# EXERCISE BRIEF:
Repeat verbatim, and only, the lines of the data below, beginning at the line that contains "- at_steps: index" and stopping after the line that contains "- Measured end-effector".

● ● ● ●

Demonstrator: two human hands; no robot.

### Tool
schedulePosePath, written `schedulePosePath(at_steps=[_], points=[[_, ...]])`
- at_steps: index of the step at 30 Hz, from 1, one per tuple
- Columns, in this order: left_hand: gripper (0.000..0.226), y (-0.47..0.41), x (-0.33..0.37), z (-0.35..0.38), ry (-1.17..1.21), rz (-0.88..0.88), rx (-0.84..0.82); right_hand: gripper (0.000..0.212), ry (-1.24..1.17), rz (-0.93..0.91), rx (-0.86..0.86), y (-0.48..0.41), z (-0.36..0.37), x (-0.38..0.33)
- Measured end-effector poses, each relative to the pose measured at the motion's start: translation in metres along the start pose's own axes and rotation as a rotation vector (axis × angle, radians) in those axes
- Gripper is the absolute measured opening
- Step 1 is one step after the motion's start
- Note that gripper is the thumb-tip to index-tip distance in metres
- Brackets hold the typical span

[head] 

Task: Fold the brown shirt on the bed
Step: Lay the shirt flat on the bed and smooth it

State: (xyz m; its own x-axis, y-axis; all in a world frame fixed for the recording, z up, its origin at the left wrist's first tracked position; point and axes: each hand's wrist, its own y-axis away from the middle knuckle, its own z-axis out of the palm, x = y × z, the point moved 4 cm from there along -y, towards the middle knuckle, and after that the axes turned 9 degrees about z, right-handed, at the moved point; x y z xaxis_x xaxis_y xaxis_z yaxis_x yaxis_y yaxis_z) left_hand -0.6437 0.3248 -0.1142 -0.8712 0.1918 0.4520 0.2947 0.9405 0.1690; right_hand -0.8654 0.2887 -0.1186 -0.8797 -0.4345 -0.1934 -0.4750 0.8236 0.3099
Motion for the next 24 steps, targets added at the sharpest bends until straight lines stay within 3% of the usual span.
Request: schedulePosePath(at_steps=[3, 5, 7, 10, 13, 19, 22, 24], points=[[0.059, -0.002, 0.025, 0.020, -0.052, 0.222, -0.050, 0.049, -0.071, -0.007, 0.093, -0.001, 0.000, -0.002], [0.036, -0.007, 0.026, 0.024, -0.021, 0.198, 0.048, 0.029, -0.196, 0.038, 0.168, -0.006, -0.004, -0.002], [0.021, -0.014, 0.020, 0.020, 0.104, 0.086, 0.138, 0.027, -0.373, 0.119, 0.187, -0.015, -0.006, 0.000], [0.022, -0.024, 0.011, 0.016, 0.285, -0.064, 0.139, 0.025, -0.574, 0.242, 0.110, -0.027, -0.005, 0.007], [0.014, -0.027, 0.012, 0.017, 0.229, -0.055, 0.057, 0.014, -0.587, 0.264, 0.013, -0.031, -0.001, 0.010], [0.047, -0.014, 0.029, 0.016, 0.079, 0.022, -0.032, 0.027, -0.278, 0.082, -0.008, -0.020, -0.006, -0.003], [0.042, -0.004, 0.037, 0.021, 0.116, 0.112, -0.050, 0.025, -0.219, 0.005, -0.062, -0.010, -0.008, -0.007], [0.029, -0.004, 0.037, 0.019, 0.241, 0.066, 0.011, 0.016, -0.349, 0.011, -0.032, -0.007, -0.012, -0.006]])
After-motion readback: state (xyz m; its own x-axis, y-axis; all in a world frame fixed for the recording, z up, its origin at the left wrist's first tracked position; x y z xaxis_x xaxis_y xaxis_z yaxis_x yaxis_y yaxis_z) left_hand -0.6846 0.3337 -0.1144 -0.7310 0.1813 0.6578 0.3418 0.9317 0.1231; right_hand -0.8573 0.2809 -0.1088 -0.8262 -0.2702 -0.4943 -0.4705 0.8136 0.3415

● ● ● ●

# YOUR RESPONSE:
- at_steps: index of the step at 30 Hz, from 1, one per tuple
- Columns, in this order: left_hand: gripper (0.000..0.226), y (-0.47..0.41), x (-0.33..0.37), z (-0.35..0.38), ry (-1.17..1.21), rz (-0.88..0.88), rx (-0.84..0.82); right_hand: gripper (0.000..0.212), ry (-1.24..1.17), rz (-0.93..0.91), rx (-0.86..0.86), y (-0.48..0.41), z (-0.36..0.37), x (-0.38..0.33)
- Measured end-effector poses, each relative to the pose measured at the motion's start: translation in metres along the start pose's own axes and rotation as a rotation vector (axis × angle, radians) in those axes

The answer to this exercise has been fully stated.